Exercise directions ::
Whenever a line of the records below contains the word "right", copy that line.

Saved data entries:
::::::::::

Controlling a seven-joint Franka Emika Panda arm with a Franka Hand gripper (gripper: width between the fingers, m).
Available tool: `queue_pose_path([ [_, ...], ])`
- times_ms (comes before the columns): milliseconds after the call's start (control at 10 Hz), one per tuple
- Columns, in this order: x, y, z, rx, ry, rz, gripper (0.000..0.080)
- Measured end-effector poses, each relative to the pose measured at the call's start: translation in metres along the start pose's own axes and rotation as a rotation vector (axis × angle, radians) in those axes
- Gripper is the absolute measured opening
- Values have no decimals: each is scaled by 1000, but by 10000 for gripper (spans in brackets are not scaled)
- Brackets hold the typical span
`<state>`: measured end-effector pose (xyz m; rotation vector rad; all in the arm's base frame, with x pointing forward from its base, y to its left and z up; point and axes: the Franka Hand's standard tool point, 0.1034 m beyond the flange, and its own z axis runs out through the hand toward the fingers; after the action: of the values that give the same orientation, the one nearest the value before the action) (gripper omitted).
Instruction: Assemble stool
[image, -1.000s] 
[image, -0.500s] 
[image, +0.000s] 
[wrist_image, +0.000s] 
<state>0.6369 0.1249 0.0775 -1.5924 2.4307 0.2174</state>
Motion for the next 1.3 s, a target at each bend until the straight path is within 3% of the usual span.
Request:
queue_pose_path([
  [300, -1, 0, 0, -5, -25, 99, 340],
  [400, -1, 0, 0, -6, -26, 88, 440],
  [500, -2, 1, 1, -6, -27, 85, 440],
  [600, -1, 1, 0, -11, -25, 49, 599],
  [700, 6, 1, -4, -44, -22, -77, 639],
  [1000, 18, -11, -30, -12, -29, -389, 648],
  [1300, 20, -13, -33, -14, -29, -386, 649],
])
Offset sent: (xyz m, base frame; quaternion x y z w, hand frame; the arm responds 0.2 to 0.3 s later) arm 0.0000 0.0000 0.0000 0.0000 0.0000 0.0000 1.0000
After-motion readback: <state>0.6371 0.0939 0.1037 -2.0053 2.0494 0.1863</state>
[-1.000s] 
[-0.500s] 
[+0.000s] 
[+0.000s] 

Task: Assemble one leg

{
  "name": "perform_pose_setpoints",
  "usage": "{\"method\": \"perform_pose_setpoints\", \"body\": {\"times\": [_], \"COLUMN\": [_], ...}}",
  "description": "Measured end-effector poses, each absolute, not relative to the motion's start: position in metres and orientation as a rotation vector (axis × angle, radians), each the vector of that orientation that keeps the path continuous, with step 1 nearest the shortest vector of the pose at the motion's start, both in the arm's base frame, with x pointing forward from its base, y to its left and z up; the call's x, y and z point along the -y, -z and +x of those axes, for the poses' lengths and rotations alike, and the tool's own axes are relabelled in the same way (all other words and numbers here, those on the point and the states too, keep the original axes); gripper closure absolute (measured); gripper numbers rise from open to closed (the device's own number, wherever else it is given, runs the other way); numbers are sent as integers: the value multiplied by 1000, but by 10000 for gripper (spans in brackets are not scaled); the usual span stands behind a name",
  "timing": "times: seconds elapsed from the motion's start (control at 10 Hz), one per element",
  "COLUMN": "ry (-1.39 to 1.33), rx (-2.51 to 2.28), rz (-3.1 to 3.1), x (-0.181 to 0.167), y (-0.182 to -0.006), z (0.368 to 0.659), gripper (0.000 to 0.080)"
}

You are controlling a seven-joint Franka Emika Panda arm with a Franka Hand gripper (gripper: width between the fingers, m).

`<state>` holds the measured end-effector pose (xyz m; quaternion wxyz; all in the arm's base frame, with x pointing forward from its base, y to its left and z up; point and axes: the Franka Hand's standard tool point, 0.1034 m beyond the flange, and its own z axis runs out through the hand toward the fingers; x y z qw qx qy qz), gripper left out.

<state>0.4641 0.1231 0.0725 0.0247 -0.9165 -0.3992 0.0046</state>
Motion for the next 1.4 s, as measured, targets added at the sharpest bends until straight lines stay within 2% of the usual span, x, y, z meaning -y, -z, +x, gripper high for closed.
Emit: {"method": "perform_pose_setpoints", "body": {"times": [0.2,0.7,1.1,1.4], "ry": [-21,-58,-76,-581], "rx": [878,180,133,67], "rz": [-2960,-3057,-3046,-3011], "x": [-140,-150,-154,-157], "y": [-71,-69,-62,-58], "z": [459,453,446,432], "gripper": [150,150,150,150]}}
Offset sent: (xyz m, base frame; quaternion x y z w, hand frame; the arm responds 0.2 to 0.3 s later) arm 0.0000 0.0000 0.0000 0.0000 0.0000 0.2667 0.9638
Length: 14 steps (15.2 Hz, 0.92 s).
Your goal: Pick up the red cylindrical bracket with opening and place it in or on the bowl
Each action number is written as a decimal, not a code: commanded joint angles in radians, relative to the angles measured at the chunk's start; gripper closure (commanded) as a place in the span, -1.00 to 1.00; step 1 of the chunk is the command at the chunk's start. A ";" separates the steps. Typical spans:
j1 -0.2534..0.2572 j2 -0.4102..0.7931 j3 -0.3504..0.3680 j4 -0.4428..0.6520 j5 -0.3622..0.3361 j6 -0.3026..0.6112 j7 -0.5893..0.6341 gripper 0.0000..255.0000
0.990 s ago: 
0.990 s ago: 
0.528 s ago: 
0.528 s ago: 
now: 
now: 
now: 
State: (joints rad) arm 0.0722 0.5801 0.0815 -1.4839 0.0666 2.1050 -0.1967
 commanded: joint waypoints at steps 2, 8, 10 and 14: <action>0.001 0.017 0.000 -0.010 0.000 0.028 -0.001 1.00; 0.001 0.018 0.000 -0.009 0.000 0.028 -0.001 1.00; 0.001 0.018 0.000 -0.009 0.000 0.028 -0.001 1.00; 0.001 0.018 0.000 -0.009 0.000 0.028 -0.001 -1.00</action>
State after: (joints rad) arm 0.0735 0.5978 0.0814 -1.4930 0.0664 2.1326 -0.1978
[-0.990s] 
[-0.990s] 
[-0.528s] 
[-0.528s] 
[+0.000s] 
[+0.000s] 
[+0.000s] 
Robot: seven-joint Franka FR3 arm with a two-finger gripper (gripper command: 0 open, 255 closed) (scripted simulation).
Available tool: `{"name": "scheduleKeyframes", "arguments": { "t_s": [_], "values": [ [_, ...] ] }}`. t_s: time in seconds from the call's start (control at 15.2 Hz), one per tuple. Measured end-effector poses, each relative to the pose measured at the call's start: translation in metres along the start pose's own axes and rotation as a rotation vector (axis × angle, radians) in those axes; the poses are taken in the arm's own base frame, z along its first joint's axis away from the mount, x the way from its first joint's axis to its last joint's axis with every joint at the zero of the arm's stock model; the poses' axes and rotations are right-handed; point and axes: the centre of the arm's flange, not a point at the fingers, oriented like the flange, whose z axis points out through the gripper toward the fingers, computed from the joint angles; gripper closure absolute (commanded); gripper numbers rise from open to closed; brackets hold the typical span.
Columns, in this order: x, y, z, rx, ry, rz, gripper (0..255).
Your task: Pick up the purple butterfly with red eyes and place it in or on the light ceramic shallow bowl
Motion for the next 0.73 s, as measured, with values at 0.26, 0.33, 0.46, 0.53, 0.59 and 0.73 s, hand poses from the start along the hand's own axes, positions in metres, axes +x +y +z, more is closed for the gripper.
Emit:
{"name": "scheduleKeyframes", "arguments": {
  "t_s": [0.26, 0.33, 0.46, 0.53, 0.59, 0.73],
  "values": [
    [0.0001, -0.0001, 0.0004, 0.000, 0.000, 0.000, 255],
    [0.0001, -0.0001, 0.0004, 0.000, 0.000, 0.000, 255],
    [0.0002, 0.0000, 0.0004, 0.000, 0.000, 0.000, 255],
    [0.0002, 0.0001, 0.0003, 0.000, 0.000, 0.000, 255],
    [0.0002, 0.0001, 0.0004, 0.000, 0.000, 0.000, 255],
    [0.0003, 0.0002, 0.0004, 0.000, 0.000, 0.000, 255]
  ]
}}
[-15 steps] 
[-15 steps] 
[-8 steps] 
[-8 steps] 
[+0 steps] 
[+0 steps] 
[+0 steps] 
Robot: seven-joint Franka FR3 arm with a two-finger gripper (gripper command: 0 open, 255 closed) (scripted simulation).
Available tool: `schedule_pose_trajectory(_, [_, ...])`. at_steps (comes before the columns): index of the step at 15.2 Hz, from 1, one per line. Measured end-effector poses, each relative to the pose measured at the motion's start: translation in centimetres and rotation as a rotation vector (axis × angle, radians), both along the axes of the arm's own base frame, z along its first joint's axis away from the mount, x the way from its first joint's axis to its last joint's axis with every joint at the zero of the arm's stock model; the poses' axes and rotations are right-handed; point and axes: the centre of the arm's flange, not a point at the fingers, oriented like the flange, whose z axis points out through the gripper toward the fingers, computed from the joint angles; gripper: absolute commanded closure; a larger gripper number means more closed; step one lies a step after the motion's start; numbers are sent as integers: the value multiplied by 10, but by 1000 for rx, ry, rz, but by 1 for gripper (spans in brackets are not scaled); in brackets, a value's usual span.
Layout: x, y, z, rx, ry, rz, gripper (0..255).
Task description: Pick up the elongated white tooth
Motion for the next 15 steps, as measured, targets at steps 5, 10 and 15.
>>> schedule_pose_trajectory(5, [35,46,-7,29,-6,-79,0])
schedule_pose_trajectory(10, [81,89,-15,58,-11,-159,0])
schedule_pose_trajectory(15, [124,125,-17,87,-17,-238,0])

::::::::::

Solution for this problem ::
Available tool: `{"name": "scheduleKeyframes", "arguments": { "t_s": [_], "values": [ [_, ...] ] }}`. t_s: time in seconds from the call's start (control at 15.2 Hz), one per tuple. Measured end-effector poses, each relative to the pose measured at the call's start: translation in metres along the start pose's own axes and rotation as a rotation vector (axis × angle, radians) in those axes; the poses are taken in the arm's own base frame, z along its first joint's axis away from the mount, x the way from its first joint's axis to its last joint's axis with every joint at the zero of the arm's stock model; the poses' axes and rotations are right-handed; point and axes: the centre of the arm's flange, not a point at the fingers, oriented like the flange, whose z axis points out through the gripper toward the fingers, computed from the joint angles; gripper closure absolute (commanded); gripper numbers rise from open to closed; brackets hold the typical span.
Available tool: `schedule_pose_trajectory(_, [_, ...])`. at_steps (comes before the columns): index of the step at 15.2 Hz, from 1, one per line. Measured end-effector poses, each relative to the pose measured at the motion's start: translation in centimetres and rotation as a rotation vector (axis × angle, radians), both along the axes of the arm's own base frame, z along its first joint's axis away from the mount, x the way from its first joint's axis to its last joint's axis with every joint at the zero of the arm's stock model; the poses' axes and rotations are right-handed; point and axes: the centre of the arm's flange, not a point at the fingers, oriented like the flange, whose z axis points out through the gripper toward the fingers, computed from the joint angles; gripper: absolute commanded closure; a larger gripper number means more closed; step one lies a step after the motion's start; numbers are sent as integers: the value multiplied by 10, but by 1000 for rx, ry, rz, but by 1 for gripper (spans in brackets are not scaled); in brackets, a value's usual span.

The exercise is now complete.